The Stockport Mill Inn is located on
the west end of the dam at Lock 6 on the Muskingum River - an ideal location
for a hydroelectric power plant. When the present mill was constructed in
1906, it was equipped with generators to power its equipment. Those generators
would later provide electricity to the Village of Stockport.
Long before the milling operation ceased in 1997, the generating equipment had
fallen into disrepair. It was not until 2006, after more than two years of
persistence and hard work, when the Muskingum again powered the Mill.
The original turbines were too corroded to be restored; however one is on
display at the Mill. The current turbines are rebuilt Leffel Sampson turbines, like the ones
originally used in the mill's grain operations. These turbines are the 'improved' 1913 design and weigh about 6200
pounds each. They are identical to the ones on display, except they have new stainless steel parts (the
original turbines used regular carbon steel which easily rusted, hence the
The two turbines in use and the one on display were rebuilt from the parts of four old rusting turbines - one came
from the Mill, one from Michigan, and two from Wisconsin. The original turbines used wooden bearings made of Lignum Vitae wood,
the world's hardest and densest wood. The rebuilt turbines use a thrust bearing in the speed increaser instead, and a
guide bearing on the turbine, which is made of Thordon, a special elastomer bearing material.
The turbines can produce a maximum of 134
horsepower each, at the maximum water head at Stockport (the difference in elevation between the upper and lower pool of the dam).
The Stockport Dam has a maximum head of about 12.6 feet. Water enters through the trashrack and into the forebay.
The trashrack keeps floating logs from the river out of the turbines. The water then moves from the forebay into the turbine pit through a
tunnel in the foundation wall which is 8' x 8'. The water then enters the turbines from the side when the 12 gates are
opened. The water hits the ‘runner’, which turns and makes the power.
The water is then discharged through the bottom of the turbines, which
is called the 'draft tube', into the cavity under the turbine pit. The water then exits through the tailrace (large opening in the South side wall of the Mill)
and back into the lower pool of the river. The only way the water can get from the turbine pit to the lower pool
of the river is through the turbines and into the tailrace.
The turbines run at about 140 revolutions
per minute (rpm). The turbine shaft is connected to the Speed Increaser built by Byrne Gear of
Mansfield, OH. The Speed Increaser is a two stage planetary gear box that increases the shaft speed by
a factor of 13 times, to 1820 rpm, which is the speed of the generators.
The Generators sit on top of the Speed Increasers and are up
this high to be above the 100-year flood level (meaning that flood water has
been this high in the past 100 years). The control box is also at this height for the same reason.
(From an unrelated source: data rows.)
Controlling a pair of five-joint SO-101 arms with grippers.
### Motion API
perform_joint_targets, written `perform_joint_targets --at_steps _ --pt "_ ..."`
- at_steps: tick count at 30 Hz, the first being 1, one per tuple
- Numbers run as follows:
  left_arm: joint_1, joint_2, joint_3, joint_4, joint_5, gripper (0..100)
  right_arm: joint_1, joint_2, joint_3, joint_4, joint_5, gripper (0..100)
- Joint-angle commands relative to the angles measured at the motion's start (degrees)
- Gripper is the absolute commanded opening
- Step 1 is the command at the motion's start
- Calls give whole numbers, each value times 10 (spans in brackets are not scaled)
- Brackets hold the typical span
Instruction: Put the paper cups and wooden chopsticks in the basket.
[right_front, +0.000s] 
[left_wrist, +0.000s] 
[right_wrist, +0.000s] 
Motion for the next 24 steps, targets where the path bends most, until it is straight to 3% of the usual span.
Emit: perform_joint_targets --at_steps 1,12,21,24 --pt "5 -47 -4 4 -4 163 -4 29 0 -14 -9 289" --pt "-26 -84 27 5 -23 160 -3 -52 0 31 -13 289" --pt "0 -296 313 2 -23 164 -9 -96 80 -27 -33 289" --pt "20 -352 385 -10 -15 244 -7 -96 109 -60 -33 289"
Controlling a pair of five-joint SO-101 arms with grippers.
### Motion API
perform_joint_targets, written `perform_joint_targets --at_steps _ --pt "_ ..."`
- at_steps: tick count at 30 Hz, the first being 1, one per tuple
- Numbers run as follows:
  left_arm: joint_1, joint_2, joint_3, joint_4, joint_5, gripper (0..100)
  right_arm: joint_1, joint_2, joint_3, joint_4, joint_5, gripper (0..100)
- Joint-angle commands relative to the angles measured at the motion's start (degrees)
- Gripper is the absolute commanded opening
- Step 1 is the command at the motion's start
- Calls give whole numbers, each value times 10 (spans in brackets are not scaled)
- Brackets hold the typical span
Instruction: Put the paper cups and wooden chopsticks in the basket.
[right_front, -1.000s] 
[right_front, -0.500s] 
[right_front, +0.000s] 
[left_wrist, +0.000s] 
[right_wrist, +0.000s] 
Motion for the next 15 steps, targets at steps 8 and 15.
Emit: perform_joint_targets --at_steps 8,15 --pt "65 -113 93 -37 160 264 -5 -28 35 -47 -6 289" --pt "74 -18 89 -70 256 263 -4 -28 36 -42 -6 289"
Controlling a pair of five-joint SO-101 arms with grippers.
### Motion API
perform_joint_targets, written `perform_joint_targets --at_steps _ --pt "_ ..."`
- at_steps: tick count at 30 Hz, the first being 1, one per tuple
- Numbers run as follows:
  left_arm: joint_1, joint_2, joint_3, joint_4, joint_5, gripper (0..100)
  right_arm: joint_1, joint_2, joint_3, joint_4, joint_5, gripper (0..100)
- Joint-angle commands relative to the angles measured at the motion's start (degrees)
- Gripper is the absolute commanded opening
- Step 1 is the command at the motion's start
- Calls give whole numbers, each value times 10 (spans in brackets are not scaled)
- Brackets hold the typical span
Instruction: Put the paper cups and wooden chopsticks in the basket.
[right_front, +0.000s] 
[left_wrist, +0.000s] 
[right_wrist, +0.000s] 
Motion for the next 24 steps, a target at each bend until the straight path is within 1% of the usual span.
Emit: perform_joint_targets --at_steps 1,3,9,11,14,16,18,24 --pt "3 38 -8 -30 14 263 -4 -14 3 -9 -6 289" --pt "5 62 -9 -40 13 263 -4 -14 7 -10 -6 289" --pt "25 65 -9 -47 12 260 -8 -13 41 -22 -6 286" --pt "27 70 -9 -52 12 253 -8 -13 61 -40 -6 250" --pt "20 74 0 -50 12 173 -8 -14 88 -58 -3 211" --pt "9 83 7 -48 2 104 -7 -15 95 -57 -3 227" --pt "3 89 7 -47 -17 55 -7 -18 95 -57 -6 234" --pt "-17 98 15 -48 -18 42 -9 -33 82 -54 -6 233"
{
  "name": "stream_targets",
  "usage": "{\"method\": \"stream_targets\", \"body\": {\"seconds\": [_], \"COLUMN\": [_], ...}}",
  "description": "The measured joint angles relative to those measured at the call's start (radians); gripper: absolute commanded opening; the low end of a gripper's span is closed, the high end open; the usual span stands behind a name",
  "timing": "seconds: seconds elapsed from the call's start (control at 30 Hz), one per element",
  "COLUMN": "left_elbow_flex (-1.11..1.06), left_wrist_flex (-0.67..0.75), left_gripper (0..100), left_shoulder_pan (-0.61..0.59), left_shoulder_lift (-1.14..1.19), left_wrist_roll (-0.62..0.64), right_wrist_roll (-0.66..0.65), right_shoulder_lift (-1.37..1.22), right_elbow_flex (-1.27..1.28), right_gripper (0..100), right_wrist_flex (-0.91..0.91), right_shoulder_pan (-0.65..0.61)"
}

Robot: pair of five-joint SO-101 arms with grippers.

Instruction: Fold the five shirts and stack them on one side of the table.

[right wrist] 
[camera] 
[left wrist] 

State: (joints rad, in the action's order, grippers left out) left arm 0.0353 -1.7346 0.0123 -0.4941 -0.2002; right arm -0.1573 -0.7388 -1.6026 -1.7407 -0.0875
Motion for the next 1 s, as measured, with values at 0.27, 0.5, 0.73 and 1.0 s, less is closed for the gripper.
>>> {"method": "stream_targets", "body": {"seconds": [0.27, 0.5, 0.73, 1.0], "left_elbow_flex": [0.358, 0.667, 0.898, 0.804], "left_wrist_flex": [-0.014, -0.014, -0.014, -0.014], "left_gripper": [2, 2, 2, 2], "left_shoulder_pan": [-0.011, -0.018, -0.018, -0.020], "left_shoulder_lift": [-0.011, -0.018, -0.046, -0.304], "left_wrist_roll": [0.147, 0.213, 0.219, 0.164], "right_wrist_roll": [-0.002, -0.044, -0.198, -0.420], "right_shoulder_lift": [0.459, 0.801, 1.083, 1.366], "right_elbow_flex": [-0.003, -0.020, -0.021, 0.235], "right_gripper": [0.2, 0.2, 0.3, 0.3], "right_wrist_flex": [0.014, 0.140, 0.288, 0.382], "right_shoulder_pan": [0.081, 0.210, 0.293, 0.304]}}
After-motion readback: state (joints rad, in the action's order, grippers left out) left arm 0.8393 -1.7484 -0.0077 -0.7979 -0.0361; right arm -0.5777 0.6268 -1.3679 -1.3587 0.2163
Generators are 'induction' generators that have a rating of 100 kilowatts, and were built by Marathon
Electric of Wausau, Wisconsin. The two generators will produce about 800,000 kilowatt-hours per year. The power output varies according to the water levels in the
upper and lower pools, and the difference between the two (the head). The system can produce all the power the Mill needs and the surplus is
sold to the local utility (American Electric Power).
This system was the second Distributive Generation system connected by AEP under
the new deregulation plan. The turbines each use about 1000 gallons of water per
second or 2000 gallons per second for both. That works out to over 17 million gallons of water each
Even so, this is on average only about 4% of the flow in the Muskingum River.
A computer called a Programmable Logic
Controller (PLC) runs the entire system. If the system detects any problems with the generators or the electric
grid that it is connected to, the system will switch to an emergency battery power supply, which automatically shuts the gates and stops the turbines.
In 2003, both turbines were severely
damaged and fell silent. The damage was caused from debris inside the forebay. The Mill was sold in July 2004. The
new owner found the turbines silent and badly bruised. After several months of evaluating the business situation, she contacted the original
engineer on the Hydro Project, who then directed her son-in-law through the rebuild of the antique turbines. Making many parts himself and after
months of tedious labor, both turbines were restored to pristine condition.
In November 2006, the turbines, once again, began the mighty job of powering
the hotel restaurant at Stockport Mill Inn Hotel and Restaurant.